30 years of cooking for me now and I would never go to a fine dining restaurant to work. I have been institutional cafeteria or remote location catering my whole career. Don't have the patients for the each plate for each customer stuff. Just no longer in me. So I go to help by being the fry guy or bread proofer baker. Cause I have not worked on true knife cuts for years. When you cut stuff 150 pounds at a time there are allowances.

Assuming you are not ready to file bankruptcy in the near future have you considered looking into doing corporate work? And street marketing that hard?

Grand Rapids Michigan, I have a friend in Holland MI might need help. Banquet stuff.

Might I also suggest you check with the local hotels in the area and the convention center if there is one. Catering is more aligned to hotel banquet service and convention banquet service than a fine dining place. They would appreciate your skills and have an interest in your experience as a caterer cause they have the same type problems with masses to feed.


----------



## alongcame (Sep 24, 2007)

it's as if you're taking it personally. every chef I have ever met seems to have a certain air about them. not saying this for all chefs by any means but the kitchen is usually ran in a hierarchy and I suppose this is to be expected..

We really do need to hear more about your current situation.. whats led you to this point, is the option of moving a reality? What about your previous clients? Have you approached any Lounges/Nightclub that do not have food available but may want to expand into Events and planning?

I'm all ears


----------



## cater diva (Oct 10, 2007)

Thanks for your kind concern...I am not sure why my business is down. The catering and the food styling were both doing great until the end of July, then it died. I am a small caterer, been at it 20 years and make a tidy income to suppliment the family lifestyle, but have also begun food styling in the last 3 years. I have a production background (TV camerawoman in my youth and production assistant at tv stations), with a degree in theatre arts...go figure, but they all seem to come together with the food styling. My passion for fabulous food, coupled with the dramatic flair for presentation and an eye for the camera. I have been working for Jennair, Kitchenaid and Whirlpool products lately, but they aren't shooting much food right now (mostly shooting laundry products at the moment). I talked to the Photo services director and he said he's "as happy as a pig in mud" with me and my work and will call me as soon as they have a need for a food stylist again. The catering is down because...I don't know why. I cater everything, but also cater film and video shoots and do the craft services and lunches for the client, talent and crew. My shoot clients have said they are slow right now. Michigan. Worst economy in the nation I hear and we are feeling it.

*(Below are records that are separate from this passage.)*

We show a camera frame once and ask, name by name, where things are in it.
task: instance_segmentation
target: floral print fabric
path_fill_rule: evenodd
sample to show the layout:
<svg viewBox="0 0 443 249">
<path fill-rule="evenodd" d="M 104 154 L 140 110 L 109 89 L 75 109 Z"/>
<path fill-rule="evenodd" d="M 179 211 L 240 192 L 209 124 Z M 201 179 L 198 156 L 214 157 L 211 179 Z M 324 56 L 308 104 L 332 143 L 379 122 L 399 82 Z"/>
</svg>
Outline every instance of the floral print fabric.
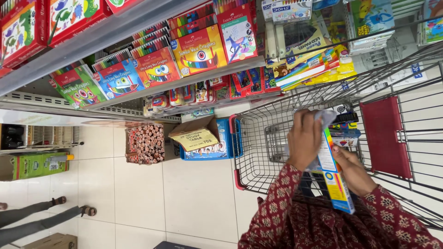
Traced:
<svg viewBox="0 0 443 249">
<path fill-rule="evenodd" d="M 352 215 L 327 207 L 324 196 L 303 202 L 301 176 L 292 165 L 282 168 L 267 198 L 258 198 L 258 211 L 238 248 L 441 248 L 441 241 L 382 186 L 354 201 Z"/>
</svg>

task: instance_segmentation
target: hand
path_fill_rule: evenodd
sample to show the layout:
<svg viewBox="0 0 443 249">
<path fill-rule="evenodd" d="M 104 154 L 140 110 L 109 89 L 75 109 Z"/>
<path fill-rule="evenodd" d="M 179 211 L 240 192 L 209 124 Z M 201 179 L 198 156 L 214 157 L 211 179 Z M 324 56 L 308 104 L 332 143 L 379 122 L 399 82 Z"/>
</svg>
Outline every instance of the hand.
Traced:
<svg viewBox="0 0 443 249">
<path fill-rule="evenodd" d="M 335 161 L 342 167 L 346 183 L 354 194 L 364 196 L 377 187 L 377 184 L 366 173 L 357 155 L 338 145 L 334 145 L 331 151 Z"/>
<path fill-rule="evenodd" d="M 317 157 L 322 142 L 321 119 L 314 120 L 316 111 L 303 109 L 294 114 L 294 125 L 288 133 L 287 163 L 304 171 Z"/>
</svg>

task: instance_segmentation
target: sandal
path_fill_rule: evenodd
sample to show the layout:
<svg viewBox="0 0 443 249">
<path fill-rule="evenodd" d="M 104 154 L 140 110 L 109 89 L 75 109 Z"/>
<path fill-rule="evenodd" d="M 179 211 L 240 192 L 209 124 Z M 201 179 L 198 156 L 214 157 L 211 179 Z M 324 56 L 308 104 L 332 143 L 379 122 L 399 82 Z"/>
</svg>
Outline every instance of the sandal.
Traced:
<svg viewBox="0 0 443 249">
<path fill-rule="evenodd" d="M 84 214 L 87 214 L 88 216 L 95 216 L 97 214 L 97 209 L 95 209 L 95 207 L 90 207 L 90 206 L 82 206 L 80 207 L 82 209 L 82 215 L 81 217 L 83 217 Z"/>
<path fill-rule="evenodd" d="M 60 204 L 64 204 L 64 203 L 66 203 L 66 197 L 65 196 L 58 197 L 57 200 L 52 198 L 52 206 L 60 205 Z"/>
</svg>

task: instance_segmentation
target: barcode sticker
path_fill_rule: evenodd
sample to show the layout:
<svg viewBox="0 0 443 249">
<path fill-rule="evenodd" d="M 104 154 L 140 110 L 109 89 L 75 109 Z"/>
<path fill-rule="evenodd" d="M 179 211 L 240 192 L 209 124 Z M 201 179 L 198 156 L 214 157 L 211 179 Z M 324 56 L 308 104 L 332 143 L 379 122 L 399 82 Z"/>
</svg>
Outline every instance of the barcode sticker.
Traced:
<svg viewBox="0 0 443 249">
<path fill-rule="evenodd" d="M 49 163 L 49 170 L 58 169 L 58 162 Z"/>
</svg>

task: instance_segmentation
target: qr code
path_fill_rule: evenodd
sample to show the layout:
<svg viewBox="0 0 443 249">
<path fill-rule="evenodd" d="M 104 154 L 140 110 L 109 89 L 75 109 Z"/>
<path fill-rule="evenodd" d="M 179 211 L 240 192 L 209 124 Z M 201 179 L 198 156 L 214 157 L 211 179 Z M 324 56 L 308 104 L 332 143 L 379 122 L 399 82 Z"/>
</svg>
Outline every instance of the qr code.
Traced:
<svg viewBox="0 0 443 249">
<path fill-rule="evenodd" d="M 189 74 L 189 68 L 188 67 L 184 67 L 180 70 L 180 72 L 182 72 L 183 76 L 186 76 Z"/>
<path fill-rule="evenodd" d="M 106 95 L 107 95 L 109 98 L 114 98 L 114 93 L 113 93 L 113 92 L 107 92 Z"/>
<path fill-rule="evenodd" d="M 55 170 L 58 169 L 58 162 L 51 162 L 49 164 L 49 170 Z"/>
</svg>

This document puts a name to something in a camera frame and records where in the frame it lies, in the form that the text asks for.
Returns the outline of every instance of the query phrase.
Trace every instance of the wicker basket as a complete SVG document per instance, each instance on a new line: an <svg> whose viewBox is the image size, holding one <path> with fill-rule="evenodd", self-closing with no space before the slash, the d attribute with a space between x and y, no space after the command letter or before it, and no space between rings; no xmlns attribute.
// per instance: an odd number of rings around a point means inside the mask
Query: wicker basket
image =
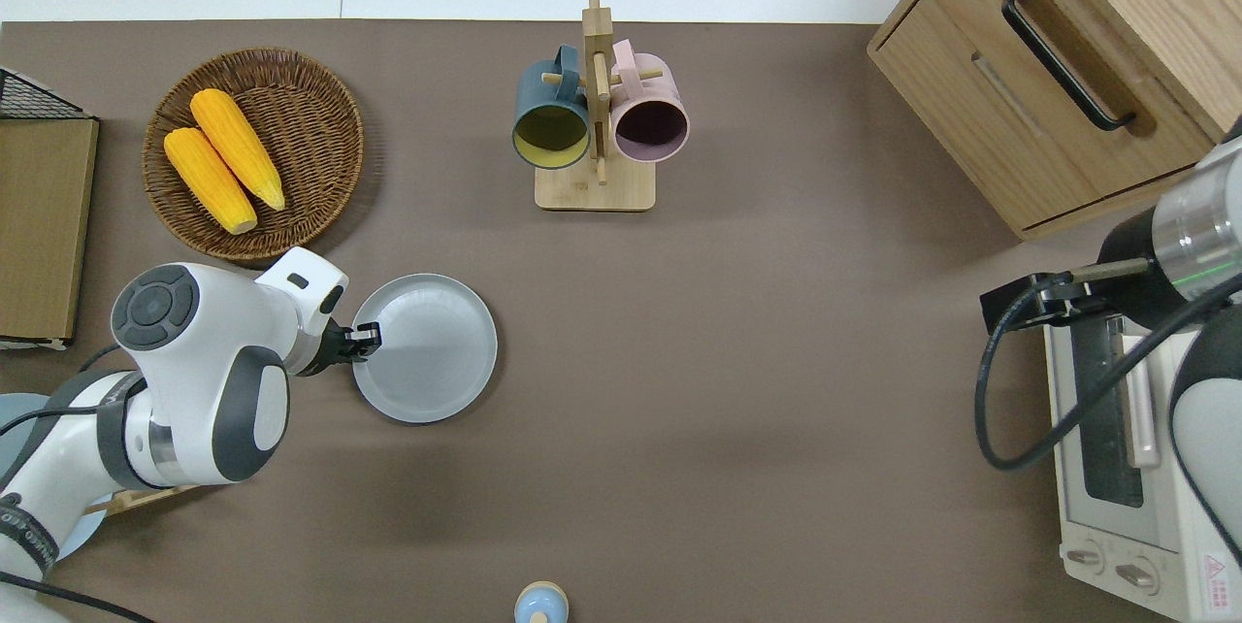
<svg viewBox="0 0 1242 623"><path fill-rule="evenodd" d="M164 154L164 135L194 127L190 97L214 87L241 107L281 175L287 206L251 197L258 225L230 235L207 215ZM160 101L143 143L143 185L164 225L186 246L220 259L270 261L332 225L363 168L363 119L349 89L327 67L288 48L245 48L186 74Z"/></svg>

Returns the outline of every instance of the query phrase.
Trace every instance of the mug rack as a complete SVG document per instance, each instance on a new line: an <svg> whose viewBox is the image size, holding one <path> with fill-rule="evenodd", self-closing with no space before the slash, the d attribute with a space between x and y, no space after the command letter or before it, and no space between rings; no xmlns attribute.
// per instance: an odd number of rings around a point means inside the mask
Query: mug rack
<svg viewBox="0 0 1242 623"><path fill-rule="evenodd" d="M535 204L545 211L651 211L656 206L656 165L636 163L616 154L609 104L614 84L609 74L616 62L612 52L612 10L600 0L587 0L582 10L582 77L590 119L590 159L579 159L563 169L535 169ZM661 71L640 78L657 78ZM559 83L560 74L545 73L543 81Z"/></svg>

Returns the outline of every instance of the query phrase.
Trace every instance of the brown table surface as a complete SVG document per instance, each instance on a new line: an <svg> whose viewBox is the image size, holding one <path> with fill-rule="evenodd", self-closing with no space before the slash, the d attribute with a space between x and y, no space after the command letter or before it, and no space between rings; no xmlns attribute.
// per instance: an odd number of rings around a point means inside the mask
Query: brown table surface
<svg viewBox="0 0 1242 623"><path fill-rule="evenodd" d="M578 623L1160 619L1062 571L1049 460L995 473L971 428L980 292L1094 259L1120 216L1020 243L867 60L874 27L730 24L617 24L672 66L688 145L646 215L540 211L515 81L579 29L4 25L0 62L103 119L77 344L4 352L4 392L109 344L143 269L211 262L155 217L143 133L181 76L257 45L325 63L365 118L358 194L310 246L351 278L338 320L431 271L501 339L440 424L386 419L347 367L293 381L263 472L109 518L51 581L170 623L501 622L544 578ZM1045 379L1038 333L1007 341L1002 447L1046 427Z"/></svg>

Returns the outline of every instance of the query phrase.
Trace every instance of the blue mug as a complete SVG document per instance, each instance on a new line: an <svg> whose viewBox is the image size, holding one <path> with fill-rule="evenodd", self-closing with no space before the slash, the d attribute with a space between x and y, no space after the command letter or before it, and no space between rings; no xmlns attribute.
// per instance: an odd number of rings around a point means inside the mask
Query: blue mug
<svg viewBox="0 0 1242 623"><path fill-rule="evenodd" d="M560 82L545 82L545 73ZM555 60L542 60L518 81L513 149L540 169L563 169L586 154L591 137L586 89L579 84L578 48L563 45Z"/></svg>

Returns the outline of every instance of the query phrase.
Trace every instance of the corn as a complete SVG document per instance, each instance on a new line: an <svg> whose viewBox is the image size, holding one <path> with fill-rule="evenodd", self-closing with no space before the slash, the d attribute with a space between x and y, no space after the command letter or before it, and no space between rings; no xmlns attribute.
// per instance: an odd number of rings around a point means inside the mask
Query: corn
<svg viewBox="0 0 1242 623"><path fill-rule="evenodd" d="M255 207L202 132L178 128L164 135L164 154L168 154L169 163L176 168L185 185L190 186L190 194L224 230L240 235L258 225Z"/></svg>
<svg viewBox="0 0 1242 623"><path fill-rule="evenodd" d="M284 211L281 176L237 102L220 89L200 89L190 98L190 112L250 194L274 211Z"/></svg>

Anyway. On a positive note, I did have an interview with a new food photographer and he wants to shoot a "test shot" with me. Which means that he looked at my portfolio and liked it enough to donate some time for us to shoot something for our books. Also booked a Christmas party and a wedding this morning, so that is great. I am just feeling the pinch financially and need some cash flowing through my bank account - I say through cuz it never does stick around very long.

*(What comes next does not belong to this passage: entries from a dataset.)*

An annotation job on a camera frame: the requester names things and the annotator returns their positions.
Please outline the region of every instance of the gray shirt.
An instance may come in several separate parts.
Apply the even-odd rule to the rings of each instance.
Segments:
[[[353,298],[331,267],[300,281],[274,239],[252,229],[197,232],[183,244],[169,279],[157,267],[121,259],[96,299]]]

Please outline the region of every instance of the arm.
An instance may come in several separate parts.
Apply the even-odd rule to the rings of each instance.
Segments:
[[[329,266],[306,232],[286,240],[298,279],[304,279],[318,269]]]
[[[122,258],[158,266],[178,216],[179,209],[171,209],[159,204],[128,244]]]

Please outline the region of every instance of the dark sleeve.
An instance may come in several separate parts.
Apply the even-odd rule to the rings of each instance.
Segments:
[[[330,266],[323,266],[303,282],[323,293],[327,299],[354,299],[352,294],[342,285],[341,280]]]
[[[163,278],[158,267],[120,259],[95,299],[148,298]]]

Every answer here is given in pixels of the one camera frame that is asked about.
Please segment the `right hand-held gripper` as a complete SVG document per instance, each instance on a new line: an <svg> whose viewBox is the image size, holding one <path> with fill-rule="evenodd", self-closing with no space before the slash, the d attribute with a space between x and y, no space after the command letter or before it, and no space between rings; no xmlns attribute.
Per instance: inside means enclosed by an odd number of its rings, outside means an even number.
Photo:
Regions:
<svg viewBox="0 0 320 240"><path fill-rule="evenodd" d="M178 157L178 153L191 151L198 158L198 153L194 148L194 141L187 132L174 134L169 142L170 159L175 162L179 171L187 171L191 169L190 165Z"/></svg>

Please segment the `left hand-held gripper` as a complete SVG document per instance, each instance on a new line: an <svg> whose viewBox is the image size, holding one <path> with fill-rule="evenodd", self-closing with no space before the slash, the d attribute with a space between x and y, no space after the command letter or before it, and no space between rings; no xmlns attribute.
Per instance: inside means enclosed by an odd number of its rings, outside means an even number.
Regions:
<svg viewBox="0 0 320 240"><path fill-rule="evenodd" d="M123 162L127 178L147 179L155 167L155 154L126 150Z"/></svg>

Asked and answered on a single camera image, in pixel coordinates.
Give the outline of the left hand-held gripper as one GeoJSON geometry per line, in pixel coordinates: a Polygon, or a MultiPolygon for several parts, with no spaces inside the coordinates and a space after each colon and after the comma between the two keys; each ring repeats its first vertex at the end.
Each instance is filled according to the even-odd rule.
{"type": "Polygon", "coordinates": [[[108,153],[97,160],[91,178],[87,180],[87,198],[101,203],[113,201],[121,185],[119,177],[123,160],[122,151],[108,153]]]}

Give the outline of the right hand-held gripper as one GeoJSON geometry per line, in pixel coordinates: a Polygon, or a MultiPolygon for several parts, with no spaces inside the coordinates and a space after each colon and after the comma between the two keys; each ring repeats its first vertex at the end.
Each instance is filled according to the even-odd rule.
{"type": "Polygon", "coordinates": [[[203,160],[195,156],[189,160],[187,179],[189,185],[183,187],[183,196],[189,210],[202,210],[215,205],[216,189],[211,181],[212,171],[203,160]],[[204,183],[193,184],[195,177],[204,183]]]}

In a way, I hope I don't get that job with the fine dining. I think they will try to really beat me down as a prep cook, and not being a "certified" chef - I'm sure that they won't let me actually cook anything. I don't know. I am very ambivalent about it obviously.
thanx again for your interest in my situation.


----------



## alongcame (Sep 24, 2007)

i'm not really sure what other advice I could give as I don't know your full situation.. but is it at all possible for you to go on unemployment for the time being if things are getting that bad?

maybe it is time for you to start looking elsewhere for supplemental income? By that I mean possibly a different or city a little further away? im not sure what else to offer


----------



## cater diva (Oct 10, 2007)

I have never taken a dole and don't intend to. I will find work in one way or another. Moving is not an option. My husband has a great job and the kids are in school here. So it's not that bad, just want to make more money like everyone else.


----------



## uptownkevin (Sep 15, 2006)

If you want to make money fast, go work as a waitress or bartender for a hotel, banquet hall or catering operation. Seriously, doing prep work or kitchen work pays quite a bit less than you can make in the FOH. This way, you get to keep the control of being your own boss on the food/cooking/catering side while viewing the business from another angle. I am about to take a part time side job with a caterer just to learn more about the business, but if I was looking for more money, I'd bartend.

-Kevin


----------



## shroomgirl (Aug 11, 2000)

smart smart Kevin....money is in FOH.....I'm paying alot for people to pour soda, btl water and red/white wine....please....how difficult is this?And they get paid premium rates with tips on top.


----------



## just jim (Oct 18, 2007)

While your knife skills were probably what made the Chef decide against you, sometimes it's something else.
I've had Chef's ask new hires to dice an onion, and before they even made their first cut, they were asked to leave.
Why?
They didn't wash their hands.


----------



## cater diva (Oct 10, 2007)

Hi all. Here's un update on my job situation.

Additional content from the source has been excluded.